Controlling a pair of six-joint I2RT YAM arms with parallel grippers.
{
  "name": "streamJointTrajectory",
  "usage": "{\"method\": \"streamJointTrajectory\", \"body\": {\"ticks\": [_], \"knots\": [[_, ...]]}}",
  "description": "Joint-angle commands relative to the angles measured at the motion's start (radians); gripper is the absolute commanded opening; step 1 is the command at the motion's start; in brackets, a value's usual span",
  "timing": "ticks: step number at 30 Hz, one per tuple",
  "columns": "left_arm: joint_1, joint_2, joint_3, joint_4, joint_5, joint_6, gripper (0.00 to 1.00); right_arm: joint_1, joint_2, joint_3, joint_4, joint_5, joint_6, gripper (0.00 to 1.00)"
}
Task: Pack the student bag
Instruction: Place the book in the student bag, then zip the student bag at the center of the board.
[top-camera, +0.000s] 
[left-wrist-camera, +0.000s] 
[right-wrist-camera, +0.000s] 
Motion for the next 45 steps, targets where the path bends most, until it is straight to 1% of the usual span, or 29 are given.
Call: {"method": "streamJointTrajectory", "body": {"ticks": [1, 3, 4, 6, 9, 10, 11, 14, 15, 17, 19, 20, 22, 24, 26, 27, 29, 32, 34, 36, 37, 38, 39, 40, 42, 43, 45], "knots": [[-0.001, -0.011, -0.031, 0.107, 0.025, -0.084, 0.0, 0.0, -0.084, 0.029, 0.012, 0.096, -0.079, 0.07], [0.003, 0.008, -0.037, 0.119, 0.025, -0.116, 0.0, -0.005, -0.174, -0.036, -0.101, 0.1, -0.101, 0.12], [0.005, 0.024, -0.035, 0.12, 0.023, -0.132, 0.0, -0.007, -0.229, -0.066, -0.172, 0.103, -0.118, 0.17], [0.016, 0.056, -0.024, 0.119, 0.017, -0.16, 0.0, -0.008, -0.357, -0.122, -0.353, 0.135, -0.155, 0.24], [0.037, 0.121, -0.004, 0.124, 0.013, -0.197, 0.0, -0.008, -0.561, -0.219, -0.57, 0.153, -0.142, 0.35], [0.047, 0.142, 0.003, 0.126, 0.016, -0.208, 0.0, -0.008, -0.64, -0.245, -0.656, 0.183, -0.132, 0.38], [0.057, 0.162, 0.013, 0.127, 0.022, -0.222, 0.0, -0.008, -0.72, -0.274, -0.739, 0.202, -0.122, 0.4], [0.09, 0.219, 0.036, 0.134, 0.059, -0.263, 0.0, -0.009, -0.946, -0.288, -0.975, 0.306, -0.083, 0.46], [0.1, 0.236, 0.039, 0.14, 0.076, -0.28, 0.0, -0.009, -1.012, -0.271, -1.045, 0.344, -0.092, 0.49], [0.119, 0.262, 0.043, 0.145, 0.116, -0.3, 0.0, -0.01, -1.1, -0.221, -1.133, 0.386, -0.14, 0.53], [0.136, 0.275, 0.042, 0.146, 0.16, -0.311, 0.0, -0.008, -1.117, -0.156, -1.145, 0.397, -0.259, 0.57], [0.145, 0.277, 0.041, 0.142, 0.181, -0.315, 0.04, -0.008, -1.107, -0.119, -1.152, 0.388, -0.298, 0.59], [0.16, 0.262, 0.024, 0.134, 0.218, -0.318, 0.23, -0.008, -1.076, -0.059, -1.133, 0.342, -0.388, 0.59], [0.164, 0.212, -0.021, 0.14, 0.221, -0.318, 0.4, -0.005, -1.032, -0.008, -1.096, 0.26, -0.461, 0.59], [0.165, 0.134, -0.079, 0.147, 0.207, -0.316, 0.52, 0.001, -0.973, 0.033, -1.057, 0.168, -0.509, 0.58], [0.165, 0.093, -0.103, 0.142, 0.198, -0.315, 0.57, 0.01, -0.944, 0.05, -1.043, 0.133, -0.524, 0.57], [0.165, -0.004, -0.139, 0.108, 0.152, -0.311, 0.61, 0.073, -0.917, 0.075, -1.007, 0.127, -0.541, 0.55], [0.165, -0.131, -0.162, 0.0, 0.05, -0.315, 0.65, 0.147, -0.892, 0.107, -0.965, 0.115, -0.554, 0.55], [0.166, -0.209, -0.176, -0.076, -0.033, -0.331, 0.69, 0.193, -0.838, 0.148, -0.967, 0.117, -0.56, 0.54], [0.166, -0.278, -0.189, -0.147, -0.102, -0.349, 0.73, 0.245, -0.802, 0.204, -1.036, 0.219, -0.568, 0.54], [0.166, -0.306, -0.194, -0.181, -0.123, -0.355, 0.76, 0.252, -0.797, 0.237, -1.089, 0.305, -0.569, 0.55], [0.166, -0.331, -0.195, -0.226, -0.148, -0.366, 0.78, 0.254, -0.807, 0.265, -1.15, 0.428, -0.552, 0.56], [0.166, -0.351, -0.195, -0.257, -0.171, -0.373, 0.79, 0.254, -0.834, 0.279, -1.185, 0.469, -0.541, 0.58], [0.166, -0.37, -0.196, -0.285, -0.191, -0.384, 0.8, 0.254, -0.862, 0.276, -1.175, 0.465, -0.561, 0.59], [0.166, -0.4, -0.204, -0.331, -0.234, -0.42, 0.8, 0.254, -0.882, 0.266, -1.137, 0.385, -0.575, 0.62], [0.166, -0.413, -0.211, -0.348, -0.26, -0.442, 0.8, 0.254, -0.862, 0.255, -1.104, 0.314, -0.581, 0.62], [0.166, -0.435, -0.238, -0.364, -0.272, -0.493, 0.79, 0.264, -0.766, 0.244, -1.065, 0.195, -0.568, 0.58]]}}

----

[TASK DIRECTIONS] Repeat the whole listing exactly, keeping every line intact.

[SOLUTION]
Controlling a pair of six-joint I2RT YAM arms with parallel grippers.
{
  "name": "streamJointTrajectory",
  "usage": "{\"method\": \"streamJointTrajectory\", \"body\": {\"ticks\": [_], \"knots\": [[_, ...]]}}",
  "description": "Joint-angle commands relative to the angles measured at the motion's start (radians); gripper is the absolute commanded opening; step 1 is the command at the motion's start; in brackets, a value's usual span",
  "timing": "ticks: step number at 30 Hz, one per tuple",
  "columns": "left_arm: joint_1, joint_2, joint_3, joint_4, joint_5, joint_6, gripper (0.00 to 1.00); right_arm: joint_1, joint_2, joint_3, joint_4, joint_5, joint_6, gripper (0.00 to 1.00)"
}
Task: Pack the student bag
Instruction: Place the book in the student bag, then zip the student bag at the center of the board.
[top-camera, +0.000s] 
[left-wrist-camera, +0.000s] 
[right-wrist-camera, +0.000s] 
Motion for the next 45 steps, targets where the path bends most, until it is straight to 1% of the usual span, or 29 are given.
Call: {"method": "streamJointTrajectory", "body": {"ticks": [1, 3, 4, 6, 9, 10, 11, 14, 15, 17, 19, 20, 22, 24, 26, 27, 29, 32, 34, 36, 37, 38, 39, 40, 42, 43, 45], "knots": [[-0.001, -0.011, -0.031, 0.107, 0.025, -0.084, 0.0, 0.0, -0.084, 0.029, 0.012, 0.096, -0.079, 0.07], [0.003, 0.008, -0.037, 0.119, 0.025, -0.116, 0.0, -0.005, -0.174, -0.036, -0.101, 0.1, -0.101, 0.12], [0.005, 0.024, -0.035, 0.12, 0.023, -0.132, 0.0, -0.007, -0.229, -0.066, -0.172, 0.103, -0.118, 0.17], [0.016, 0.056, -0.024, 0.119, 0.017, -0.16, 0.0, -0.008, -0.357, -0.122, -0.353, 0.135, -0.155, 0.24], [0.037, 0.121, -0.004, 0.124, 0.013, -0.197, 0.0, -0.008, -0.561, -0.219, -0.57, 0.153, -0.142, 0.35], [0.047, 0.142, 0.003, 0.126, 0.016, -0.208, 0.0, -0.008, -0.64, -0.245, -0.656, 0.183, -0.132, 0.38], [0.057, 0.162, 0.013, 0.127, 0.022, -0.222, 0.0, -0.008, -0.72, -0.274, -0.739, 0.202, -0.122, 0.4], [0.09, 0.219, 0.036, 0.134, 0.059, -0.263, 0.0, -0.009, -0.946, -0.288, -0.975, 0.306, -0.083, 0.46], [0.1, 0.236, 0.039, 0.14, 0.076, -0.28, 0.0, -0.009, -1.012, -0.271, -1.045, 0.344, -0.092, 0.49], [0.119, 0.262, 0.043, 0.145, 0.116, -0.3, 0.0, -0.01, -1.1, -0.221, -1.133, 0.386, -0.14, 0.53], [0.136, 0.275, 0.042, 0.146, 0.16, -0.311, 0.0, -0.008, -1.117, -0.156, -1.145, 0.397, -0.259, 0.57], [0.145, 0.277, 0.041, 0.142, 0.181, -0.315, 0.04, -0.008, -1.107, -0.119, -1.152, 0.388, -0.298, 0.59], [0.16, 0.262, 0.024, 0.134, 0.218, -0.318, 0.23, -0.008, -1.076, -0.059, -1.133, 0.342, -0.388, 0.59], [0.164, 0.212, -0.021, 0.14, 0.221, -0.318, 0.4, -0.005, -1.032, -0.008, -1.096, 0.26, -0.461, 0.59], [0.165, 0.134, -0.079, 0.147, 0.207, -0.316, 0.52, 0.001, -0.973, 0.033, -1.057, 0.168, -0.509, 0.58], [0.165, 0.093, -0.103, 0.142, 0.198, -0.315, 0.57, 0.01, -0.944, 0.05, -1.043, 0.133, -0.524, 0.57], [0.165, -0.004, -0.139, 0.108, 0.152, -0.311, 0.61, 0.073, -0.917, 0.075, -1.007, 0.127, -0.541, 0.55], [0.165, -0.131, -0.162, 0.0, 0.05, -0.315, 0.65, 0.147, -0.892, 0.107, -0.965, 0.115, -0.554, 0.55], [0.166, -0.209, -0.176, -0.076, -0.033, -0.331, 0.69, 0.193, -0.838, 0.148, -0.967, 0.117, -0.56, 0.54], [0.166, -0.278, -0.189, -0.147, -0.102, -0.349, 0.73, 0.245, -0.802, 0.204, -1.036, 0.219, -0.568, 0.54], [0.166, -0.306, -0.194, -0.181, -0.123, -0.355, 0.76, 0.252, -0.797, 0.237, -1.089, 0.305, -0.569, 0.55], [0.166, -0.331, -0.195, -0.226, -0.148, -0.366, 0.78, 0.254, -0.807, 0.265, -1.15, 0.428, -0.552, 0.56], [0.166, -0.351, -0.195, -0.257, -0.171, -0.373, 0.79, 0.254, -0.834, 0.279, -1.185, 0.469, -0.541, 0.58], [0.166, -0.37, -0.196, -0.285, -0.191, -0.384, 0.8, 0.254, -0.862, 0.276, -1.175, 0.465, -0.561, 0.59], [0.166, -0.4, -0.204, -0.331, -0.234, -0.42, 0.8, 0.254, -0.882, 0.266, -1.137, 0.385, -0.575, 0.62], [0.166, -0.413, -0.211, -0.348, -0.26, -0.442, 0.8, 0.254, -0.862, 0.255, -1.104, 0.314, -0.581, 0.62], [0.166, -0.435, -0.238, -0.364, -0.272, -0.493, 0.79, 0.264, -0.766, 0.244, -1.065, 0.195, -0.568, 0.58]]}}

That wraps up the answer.